Exercise details: Look below for the line that has "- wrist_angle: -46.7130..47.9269". Set down the lines from there through the line that has "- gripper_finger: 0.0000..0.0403", exactly as written.

--- Dataset extract Enclosed Below ---

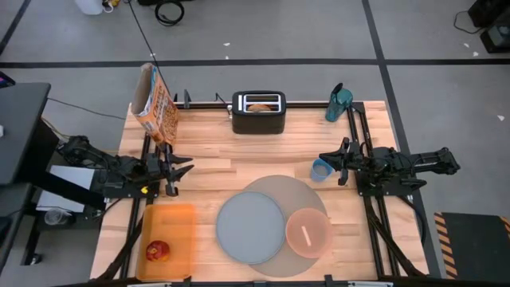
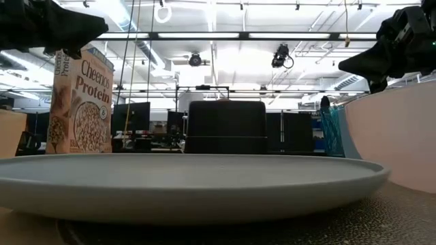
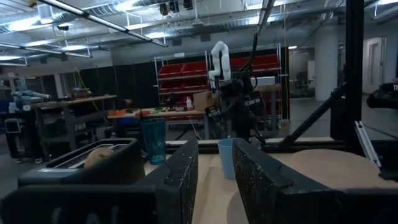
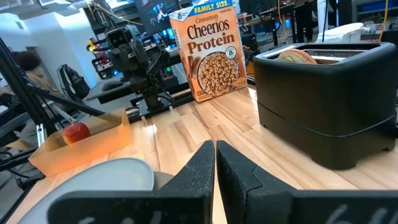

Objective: Arrange a breakfast setting
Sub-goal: Pour the cereal from the cereal box into the pink bowl

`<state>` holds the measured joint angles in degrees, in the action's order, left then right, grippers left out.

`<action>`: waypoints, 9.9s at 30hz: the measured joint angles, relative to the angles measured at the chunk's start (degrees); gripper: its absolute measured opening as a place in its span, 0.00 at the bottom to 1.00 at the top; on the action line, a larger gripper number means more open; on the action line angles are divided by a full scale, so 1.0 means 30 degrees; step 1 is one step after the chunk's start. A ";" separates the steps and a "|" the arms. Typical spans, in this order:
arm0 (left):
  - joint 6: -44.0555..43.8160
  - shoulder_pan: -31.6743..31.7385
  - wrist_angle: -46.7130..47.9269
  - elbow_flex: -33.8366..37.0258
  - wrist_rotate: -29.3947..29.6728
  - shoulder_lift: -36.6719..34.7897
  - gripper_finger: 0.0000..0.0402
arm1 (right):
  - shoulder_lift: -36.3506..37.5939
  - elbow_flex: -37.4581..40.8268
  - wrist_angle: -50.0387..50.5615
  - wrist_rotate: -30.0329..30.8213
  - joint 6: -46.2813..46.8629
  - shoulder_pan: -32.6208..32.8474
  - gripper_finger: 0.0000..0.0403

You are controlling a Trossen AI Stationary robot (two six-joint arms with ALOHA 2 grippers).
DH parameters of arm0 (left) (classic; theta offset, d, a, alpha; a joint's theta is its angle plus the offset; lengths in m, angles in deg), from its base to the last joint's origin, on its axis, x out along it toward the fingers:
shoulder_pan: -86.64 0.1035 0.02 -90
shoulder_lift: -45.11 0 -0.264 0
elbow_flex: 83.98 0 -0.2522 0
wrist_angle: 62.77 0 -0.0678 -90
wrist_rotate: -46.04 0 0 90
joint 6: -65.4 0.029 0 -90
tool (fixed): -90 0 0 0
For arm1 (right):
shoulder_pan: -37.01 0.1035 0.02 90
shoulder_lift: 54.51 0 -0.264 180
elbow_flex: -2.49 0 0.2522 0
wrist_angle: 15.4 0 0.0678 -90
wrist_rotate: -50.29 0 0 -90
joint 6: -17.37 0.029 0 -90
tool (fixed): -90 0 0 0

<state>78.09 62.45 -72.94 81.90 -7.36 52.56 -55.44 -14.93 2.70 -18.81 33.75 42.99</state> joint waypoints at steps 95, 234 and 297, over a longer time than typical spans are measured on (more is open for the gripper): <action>-2.3525 -0.4888 3.2821 -2.5156 0.5732 1.4696 0.27 | -0.0094 -0.0007 -1.5948 -0.1262 -0.5570 -0.0051 0.10; 0.6221 0.2241 0.2725 -1.2772 1.7805 0.4860 0.86 | -0.0096 0.0000 -1.2621 -0.0276 -0.8446 -0.0051 0.09; 0.0214 0.3299 1.1768 -1.2750 1.7805 0.2113 0.85 | -0.0116 0.0000 -1.1845 -0.0349 -0.7934 -0.0051 0.09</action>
<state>78.74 72.35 -37.63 43.65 46.06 58.89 -55.78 -14.93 -32.83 -19.85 9.95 42.84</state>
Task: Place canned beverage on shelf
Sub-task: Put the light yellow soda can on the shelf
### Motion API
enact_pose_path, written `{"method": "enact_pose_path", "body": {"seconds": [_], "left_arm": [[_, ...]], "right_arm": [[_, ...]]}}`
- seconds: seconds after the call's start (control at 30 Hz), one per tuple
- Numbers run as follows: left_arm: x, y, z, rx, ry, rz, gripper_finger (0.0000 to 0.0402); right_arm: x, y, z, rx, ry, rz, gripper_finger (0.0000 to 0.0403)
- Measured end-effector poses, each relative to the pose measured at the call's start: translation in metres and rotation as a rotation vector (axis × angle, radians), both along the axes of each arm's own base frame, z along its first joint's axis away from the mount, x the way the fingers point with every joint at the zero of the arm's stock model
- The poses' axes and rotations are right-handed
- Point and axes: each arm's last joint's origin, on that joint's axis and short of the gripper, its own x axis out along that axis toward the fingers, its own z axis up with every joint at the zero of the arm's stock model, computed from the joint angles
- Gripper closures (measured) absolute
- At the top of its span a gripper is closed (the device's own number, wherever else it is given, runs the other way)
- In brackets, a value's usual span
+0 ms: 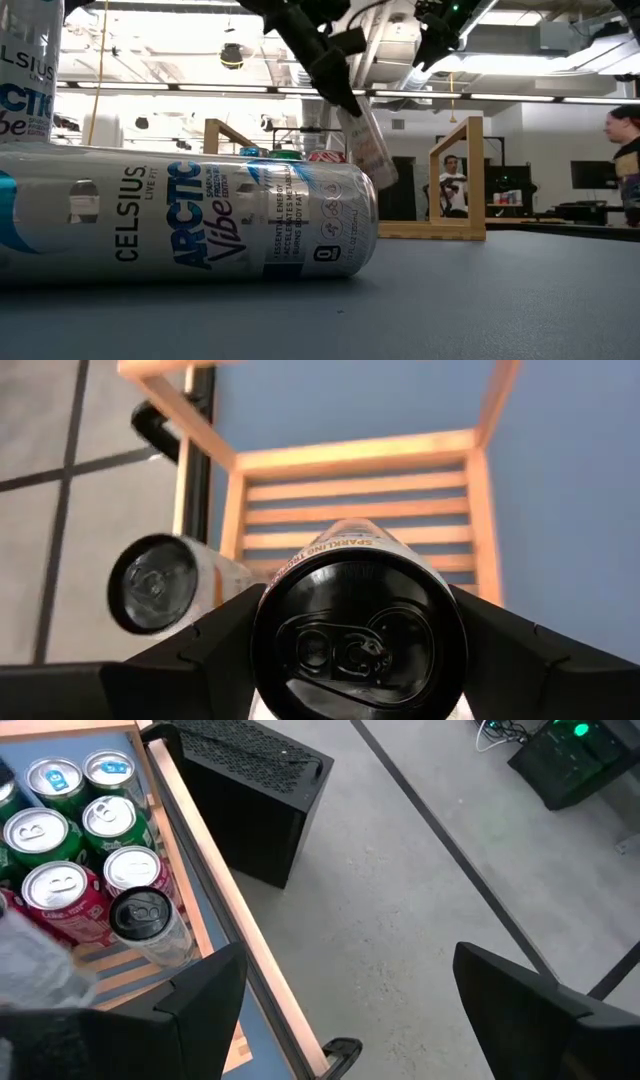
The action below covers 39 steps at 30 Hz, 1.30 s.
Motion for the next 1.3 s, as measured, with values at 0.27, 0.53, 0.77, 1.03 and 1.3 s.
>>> {"method": "enact_pose_path", "body": {"seconds": [0.27,0.53,0.77,1.03,1.3], "left_arm": [[0.022,0.003,-0.011,0.040,0.118,-0.018,0.0148],[0.047,0.002,-0.007,0.080,0.181,-0.081,0.0148],[0.043,0.010,-0.006,0.072,0.216,-0.054,0.0148],[0.047,0.009,-0.015,0.069,0.249,-0.057,0.0148],[0.044,0.011,-0.014,0.063,0.264,-0.052,0.0148]], "right_arm": [[0.000,0.000,0.000,0.013,-0.007,-0.011,0.0060],[0.000,0.000,0.000,0.015,-0.009,-0.013,0.0060],[0.000,0.000,0.000,0.014,-0.008,-0.013,0.0060],[0.000,0.000,0.000,0.011,-0.006,-0.009,0.0060],[0.000,0.000,0.000,0.012,-0.006,-0.010,0.0060]]}}
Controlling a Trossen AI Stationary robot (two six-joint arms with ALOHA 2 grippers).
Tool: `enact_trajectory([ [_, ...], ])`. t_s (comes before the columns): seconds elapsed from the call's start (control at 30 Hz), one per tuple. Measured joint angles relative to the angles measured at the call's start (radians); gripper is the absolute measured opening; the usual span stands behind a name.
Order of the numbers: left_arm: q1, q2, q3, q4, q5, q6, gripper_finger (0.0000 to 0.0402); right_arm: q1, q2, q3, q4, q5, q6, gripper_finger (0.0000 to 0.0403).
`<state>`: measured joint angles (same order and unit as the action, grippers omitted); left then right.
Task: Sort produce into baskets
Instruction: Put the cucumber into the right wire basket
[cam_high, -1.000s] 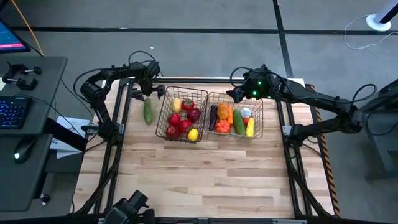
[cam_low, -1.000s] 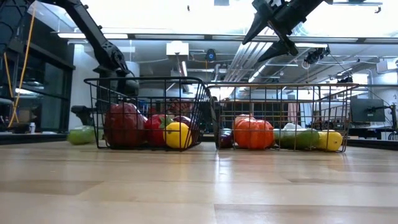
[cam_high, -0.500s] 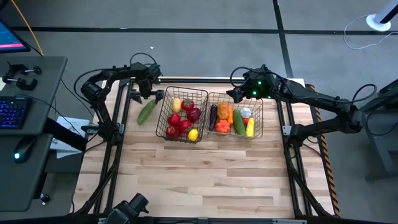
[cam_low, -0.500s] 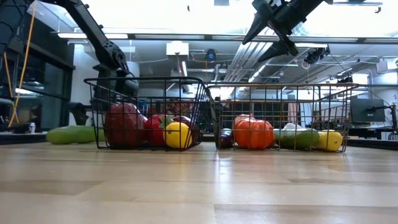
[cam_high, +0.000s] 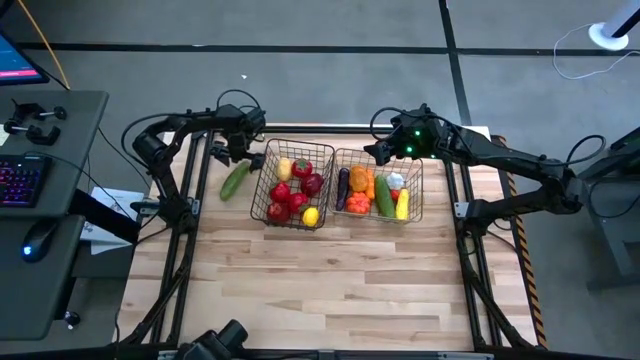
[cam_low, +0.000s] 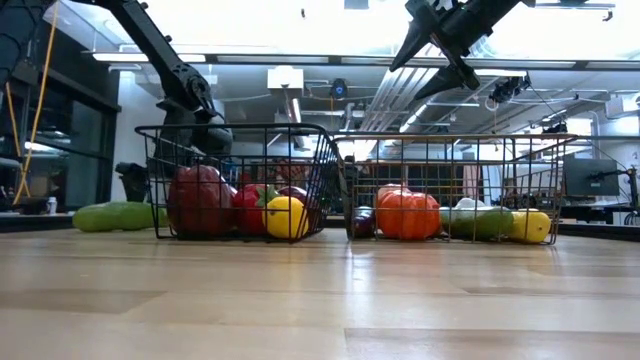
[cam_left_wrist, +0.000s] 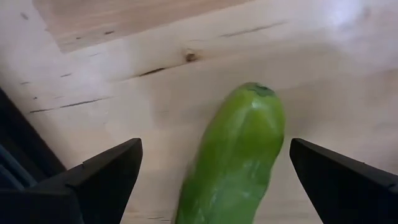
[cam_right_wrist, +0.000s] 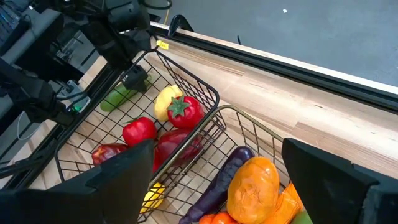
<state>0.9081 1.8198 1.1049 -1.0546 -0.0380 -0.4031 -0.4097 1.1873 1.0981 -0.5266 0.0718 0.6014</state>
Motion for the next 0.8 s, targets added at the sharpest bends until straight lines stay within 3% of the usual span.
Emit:
enact_trajectory([
  [0.27, -0.033, -0.008, -0.088, 0.033, -0.006, 0.038, 0.0397, 0.000, 0.000, 0.000, -0.002, 0.000, 0.001, 0.0346],
  [0.67, -0.043, -0.006, -0.094, 0.077, -0.016, 0.003, 0.0396, 0.000, 0.000, 0.000, -0.004, 0.000, 0.001, 0.0346],
  [0.8, -0.033, -0.005, -0.094, 0.082, -0.001, 0.013, 0.0368, 0.000, 0.000, 0.000, -0.004, 0.000, 0.001, 0.0346],
])
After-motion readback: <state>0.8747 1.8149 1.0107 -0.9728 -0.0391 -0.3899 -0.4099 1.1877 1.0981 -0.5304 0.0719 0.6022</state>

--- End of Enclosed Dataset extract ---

Reply:
  - wrist_angle: -46.7130..47.9269
  - elbow_flex: -33.8366..37.0258
  - wrist_rotate: -29.3947..29.6728
  - shoulder_lift: -36.6719..34.7897
  - gripper_finger: 0.0000..0.0402
arm1 (right):
  - shoulder_lift: -36.3506..37.5939
  - elbow_flex: -37.4581..40.8268
  - wrist_angle: -50.0387..50.5615
  - wrist_rotate: -30.0329..30.8213
  - joint 6: -46.2813..46.8629
  - shoulder_pan: -32.6208..32.8474
  - gripper_finger: 0.0000..0.0403

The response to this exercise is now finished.